> _Required action_: Reproduce the data below line by line, from its first line to the line with "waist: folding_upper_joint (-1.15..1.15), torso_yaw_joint", both included, and nothing past that point.

[Start of section]

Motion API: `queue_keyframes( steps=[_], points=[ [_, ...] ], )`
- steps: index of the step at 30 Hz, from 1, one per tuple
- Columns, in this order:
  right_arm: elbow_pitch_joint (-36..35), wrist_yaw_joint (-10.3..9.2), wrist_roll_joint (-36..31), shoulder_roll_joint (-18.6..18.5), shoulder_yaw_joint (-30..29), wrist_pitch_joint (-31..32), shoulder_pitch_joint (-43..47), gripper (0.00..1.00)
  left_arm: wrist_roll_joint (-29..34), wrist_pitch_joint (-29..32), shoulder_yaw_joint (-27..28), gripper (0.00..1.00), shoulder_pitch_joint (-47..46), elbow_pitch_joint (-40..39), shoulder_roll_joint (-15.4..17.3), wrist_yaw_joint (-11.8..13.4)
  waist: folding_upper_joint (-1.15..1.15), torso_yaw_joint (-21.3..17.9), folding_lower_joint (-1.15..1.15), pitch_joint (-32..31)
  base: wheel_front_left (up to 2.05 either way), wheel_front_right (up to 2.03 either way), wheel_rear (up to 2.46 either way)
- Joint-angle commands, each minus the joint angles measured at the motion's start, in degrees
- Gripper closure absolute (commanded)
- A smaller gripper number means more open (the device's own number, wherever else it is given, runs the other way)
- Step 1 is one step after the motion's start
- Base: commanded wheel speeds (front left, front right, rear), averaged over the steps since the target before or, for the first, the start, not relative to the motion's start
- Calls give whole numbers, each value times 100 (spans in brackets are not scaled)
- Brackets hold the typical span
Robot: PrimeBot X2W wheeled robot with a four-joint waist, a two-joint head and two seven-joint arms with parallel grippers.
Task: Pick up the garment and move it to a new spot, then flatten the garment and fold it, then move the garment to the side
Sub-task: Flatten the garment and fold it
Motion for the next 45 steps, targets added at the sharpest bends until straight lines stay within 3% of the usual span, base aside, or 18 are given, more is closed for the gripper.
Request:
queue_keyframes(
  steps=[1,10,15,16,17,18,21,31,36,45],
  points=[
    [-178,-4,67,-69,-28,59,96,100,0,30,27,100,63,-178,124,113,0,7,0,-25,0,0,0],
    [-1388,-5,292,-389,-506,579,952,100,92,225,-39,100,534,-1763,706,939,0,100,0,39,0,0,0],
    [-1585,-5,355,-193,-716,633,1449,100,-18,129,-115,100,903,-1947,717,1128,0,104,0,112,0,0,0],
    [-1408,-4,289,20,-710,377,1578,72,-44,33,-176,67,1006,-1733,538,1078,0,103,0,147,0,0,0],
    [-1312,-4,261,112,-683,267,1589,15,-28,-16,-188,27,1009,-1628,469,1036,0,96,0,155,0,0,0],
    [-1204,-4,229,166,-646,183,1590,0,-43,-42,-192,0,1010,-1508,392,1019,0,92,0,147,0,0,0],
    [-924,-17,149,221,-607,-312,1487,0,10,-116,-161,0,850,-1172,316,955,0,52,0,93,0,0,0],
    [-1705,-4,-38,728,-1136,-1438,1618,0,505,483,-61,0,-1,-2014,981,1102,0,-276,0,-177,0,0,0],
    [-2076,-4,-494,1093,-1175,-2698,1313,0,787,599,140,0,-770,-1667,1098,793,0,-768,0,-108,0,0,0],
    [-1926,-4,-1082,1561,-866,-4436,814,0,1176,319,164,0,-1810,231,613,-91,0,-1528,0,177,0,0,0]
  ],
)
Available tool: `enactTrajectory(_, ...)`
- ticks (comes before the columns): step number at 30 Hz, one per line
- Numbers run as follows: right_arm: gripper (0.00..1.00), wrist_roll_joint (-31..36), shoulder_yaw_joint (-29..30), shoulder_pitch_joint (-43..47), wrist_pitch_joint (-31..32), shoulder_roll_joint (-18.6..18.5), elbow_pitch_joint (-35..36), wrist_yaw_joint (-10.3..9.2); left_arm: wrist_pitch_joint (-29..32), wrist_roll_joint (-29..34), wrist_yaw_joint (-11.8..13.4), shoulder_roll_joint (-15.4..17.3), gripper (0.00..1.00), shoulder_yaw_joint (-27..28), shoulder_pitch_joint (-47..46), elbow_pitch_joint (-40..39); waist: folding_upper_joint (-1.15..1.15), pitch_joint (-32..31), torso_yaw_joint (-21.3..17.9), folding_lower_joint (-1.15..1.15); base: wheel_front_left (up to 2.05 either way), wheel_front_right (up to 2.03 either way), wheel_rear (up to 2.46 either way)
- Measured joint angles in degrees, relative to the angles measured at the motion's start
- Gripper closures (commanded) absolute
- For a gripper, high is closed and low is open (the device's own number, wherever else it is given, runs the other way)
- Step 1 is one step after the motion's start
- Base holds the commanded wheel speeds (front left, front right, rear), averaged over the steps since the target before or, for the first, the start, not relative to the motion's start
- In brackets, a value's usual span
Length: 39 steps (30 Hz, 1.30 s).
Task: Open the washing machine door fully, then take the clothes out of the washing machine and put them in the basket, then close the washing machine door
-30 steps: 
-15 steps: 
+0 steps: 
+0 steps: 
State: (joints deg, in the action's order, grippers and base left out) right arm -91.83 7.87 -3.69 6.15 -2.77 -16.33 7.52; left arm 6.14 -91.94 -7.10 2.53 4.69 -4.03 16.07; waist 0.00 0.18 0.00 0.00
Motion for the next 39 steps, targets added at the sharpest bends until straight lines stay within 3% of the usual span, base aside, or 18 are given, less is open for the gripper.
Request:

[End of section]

> _Response area_:
Motion API: `queue_keyframes( steps=[_], points=[ [_, ...] ], )`
- steps: index of the step at 30 Hz, from 1, one per tuple
- Columns, in this order:
  right_arm: elbow_pitch_joint (-36..35), wrist_yaw_joint (-10.3..9.2), wrist_roll_joint (-36..31), shoulder_roll_joint (-18.6..18.5), shoulder_yaw_joint (-30..29), wrist_pitch_joint (-31..32), shoulder_pitch_joint (-43..47), gripper (0.00..1.00)
  left_arm: wrist_roll_joint (-29..34), wrist_pitch_joint (-29..32), shoulder_yaw_joint (-27..28), gripper (0.00..1.00), shoulder_pitch_joint (-47..46), elbow_pitch_joint (-40..39), shoulder_roll_joint (-15.4..17.3), wrist_yaw_joint (-11.8..13.4)
  waist: folding_upper_joint (-1.15..1.15), torso_yaw_joint (-21.3..17.9), folding_lower_joint (-1.15..1.15), pitch_joint (-32..31)

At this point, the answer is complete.